Despite recent setbacks, ICP claims Tanat teen prove quality, comfort, style Ana affordability that customers deserve. The book, Main Street Merchant; The Story of the J. C. Penny Company, by Norman Basely, states that James Cash Penny once said, “A man is not cut out to be a merchant unless he feels deep inside him no other job will fit him… This is my Job, my life’s work. I can’t give it as much as I give me, but I can give it the best I have and all I have”(231-214). It is clear that James Cash Penny as very dedicated to his company and that may explain why it has grown and become what it is today, disregarding current problems.
The key to ICP is the customer service oriented roots of the company that have allowed ICP to survive the economic booms and busts of the industrial revolution, two world wars, and several recessionary economic periods. Having survived these travails, ICP is sure to not only survive this recent upset; but to rise to the front of the retail industry that they helped to create. Kohl’s: In 1962, Max Kohl opened the first Kohl’s Department Store in Brookfield, Wisconsin. It Egan as a small grocery business, which grew into the largest supermarket chain in the Milwaukee area.

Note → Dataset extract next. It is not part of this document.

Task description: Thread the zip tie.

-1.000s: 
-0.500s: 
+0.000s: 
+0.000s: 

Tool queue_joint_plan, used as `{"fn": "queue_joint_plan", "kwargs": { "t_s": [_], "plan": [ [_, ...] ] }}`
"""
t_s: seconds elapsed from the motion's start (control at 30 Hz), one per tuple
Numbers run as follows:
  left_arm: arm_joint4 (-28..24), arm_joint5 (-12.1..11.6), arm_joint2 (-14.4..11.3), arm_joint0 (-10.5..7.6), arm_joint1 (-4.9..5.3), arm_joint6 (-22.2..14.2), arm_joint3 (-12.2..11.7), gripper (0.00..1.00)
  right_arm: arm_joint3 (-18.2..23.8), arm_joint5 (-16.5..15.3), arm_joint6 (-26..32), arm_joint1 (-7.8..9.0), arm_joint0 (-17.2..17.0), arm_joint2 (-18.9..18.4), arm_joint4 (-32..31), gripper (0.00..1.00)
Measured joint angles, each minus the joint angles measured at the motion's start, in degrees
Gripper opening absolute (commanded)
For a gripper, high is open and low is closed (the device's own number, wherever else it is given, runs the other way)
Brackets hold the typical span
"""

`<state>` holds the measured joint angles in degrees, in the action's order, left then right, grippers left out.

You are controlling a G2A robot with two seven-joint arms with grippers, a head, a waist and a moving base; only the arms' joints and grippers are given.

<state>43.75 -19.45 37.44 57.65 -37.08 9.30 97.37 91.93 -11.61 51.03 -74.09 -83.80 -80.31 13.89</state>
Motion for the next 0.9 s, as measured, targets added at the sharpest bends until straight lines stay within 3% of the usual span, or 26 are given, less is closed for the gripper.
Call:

Max Kohl then expanded into general retail. He positioned Kohl’s between higher-end and discount department stores. Kohl’s sold everything from candy to engine oil to sporting goods. In 1972, Kohl’s had five department stores. By 1980, Kohl’s had grown to 39 stores in Wisconsin, Illinois and Indiana. During 1986, Kohl’s management team spent time refocusing product lines and maintaining their concept of a oriented retailer selling moderate-priced merchandise. ” At this time Kohl’s had 40 stores with annual sales of $300 million and ,000 associates.